Here is what I'm trying to figure out for now and the forseeable future. What wires/cables should I install?

Can I separate the AVR from even the Primary TV by using optical HDMI?
I am assuming I have no choice but to run component to the secondary zone, right?
Should I use mini coax bundles for my component run? If so how many cables per bundle and how many bundles?
What should be done to prepare for the possibility that component distribution will be prevented because of HDCP non-compliance? 
What wires/cables are good to use for the speaker runs? (They need to be in-wall rated. Actually everything needs to be in-wall.)
How many runs of cat5e should I install, including probably a network?
Should I use optical audio?
Is there anything else with fiberoptics that I should plan for?
Is there a good conduit for retro-installation?

And of course if anybody has a suggestion for a better distribution plan, I would very much appreciate your input.

Again, if this is all a dupe, I am sorry.


----------



## Sonnie (Apr 11, 2006)

1. I may be confused about this... but what is "optical HDMI"?

2. The 4308 has 2 HMDI outputs, so you can run HDMI to Zone 2.

3. You will only need one run if you have a Zone 3. Bluejeancables.com sells the components in a bundle if you need a bundle.
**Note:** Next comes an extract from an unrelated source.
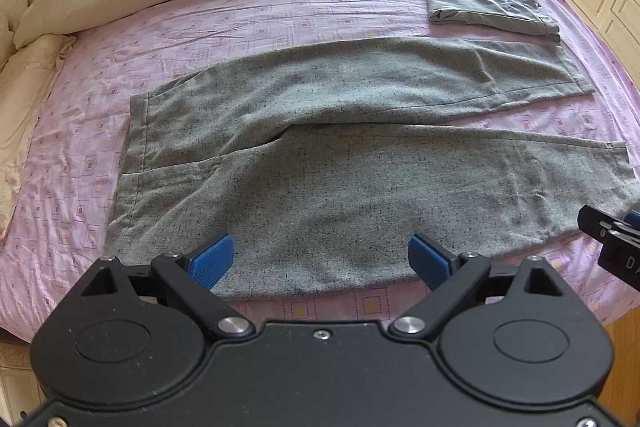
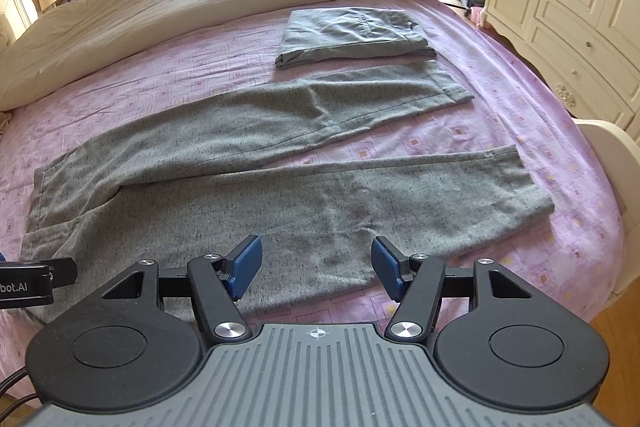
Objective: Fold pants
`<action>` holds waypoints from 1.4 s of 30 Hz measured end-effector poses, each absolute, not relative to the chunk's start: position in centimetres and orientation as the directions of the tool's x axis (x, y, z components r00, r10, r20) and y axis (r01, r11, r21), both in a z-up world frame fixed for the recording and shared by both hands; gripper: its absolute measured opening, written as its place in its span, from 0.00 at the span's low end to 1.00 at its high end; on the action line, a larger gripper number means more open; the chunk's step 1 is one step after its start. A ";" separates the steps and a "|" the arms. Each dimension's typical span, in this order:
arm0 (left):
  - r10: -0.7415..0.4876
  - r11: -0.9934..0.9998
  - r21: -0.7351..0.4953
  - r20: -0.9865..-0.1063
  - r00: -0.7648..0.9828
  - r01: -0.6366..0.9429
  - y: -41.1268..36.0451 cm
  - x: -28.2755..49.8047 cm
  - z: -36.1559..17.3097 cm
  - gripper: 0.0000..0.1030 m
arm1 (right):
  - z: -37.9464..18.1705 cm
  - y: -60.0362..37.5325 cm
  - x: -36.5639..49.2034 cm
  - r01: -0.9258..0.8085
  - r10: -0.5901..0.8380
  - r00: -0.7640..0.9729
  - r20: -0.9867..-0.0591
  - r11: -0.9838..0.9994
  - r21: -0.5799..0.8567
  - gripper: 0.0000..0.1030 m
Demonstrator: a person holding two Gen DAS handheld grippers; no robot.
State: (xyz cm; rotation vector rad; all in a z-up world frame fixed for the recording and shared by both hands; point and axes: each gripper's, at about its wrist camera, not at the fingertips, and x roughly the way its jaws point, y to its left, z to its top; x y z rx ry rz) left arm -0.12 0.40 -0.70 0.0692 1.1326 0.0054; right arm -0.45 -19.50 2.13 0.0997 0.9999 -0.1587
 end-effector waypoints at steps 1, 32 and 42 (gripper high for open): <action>0.040 0.998 0.058 -0.905 0.423 0.029 0.4 -0.1 -0.7 0.92 | 2.1 -19.5 -0.4 0.177 -0.086 0.529 -0.844 0.984 0.011 0.57; 0.051 0.997 0.068 -0.907 0.418 0.027 0.3 -0.4 -1.0 0.92 | 2.0 -19.4 -0.5 0.174 -0.085 0.524 -0.848 0.985 0.009 0.57; 0.055 0.997 0.075 -0.907 0.417 0.031 0.2 -0.4 -0.9 0.92 | 2.0 -19.4 -0.4 0.174 -0.085 0.522 -0.849 0.985 0.009 0.57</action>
It has a good durable jacket.

4. I don't know. :dontknow:

5. I believe it's CL rated that you want (flexible and easy to work with)... you can buy it in big rolls and save. Depending on the distance I would use 12 - 16 gauge.

6. Use Cat6 and run as many as you possibly can. All kinds of things are beginning to be networked and you just never know. Just do it!

7. I would use HDMI where possible and Coaxial Digital otherwise.

8. I don't think so, but I'm not totally sure. Somebody probably is though. :bigsmile:

9. Another dunno... ???

6. I can't count... :coocoo:


----------



## Otto (May 18, 2006)

I agree with Sonnie, but I may split these hairs.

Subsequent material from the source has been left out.